*SUPPLIED MATERIAL:*

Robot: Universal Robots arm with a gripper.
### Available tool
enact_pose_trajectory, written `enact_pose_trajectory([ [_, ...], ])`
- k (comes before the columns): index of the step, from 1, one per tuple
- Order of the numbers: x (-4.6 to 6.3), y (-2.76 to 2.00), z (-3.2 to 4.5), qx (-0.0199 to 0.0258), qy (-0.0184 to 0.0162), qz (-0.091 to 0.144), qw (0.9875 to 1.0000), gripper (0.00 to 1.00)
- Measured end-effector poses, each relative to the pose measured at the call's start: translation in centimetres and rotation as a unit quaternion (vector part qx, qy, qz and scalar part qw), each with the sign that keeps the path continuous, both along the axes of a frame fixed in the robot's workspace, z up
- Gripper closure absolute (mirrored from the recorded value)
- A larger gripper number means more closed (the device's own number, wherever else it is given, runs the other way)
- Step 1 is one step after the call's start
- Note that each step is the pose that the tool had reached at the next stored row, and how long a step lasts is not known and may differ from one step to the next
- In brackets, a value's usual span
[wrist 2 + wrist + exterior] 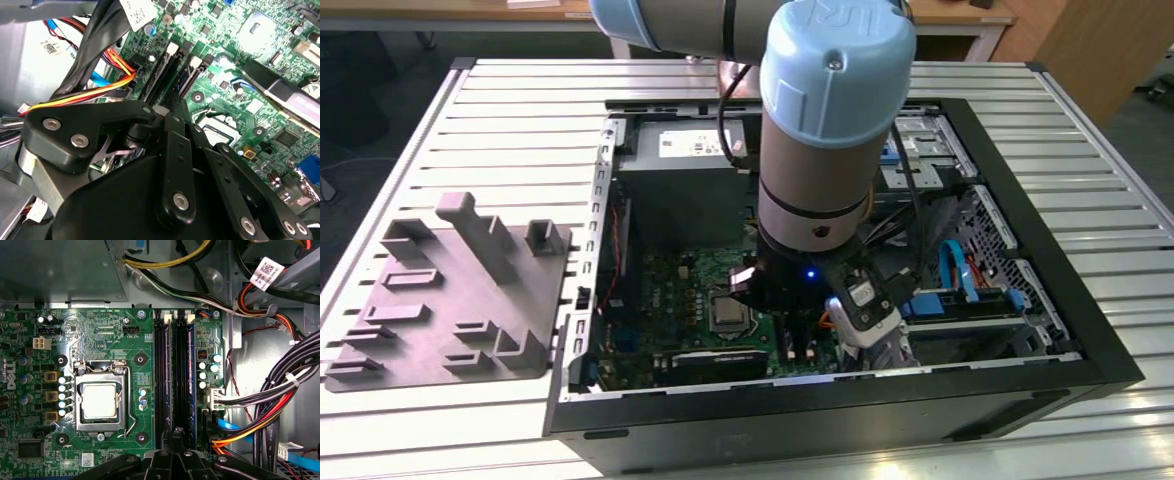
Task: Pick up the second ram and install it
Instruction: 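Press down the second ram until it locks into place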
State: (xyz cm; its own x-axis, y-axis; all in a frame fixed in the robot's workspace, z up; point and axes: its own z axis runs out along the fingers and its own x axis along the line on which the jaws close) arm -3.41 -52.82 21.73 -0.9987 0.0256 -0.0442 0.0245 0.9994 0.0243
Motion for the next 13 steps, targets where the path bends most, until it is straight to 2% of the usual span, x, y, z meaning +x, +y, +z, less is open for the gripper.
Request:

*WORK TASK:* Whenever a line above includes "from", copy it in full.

*SOLVED EXERCISE:*
- k (comes before the columns): index of the step, from 1, one per tuple
- Gripper closure absolute (mirrored from the recorded value)
- Note that each step is the pose that the tool had reached at the next stored row, and how long a step lasts is not known and may differ from one step to the next

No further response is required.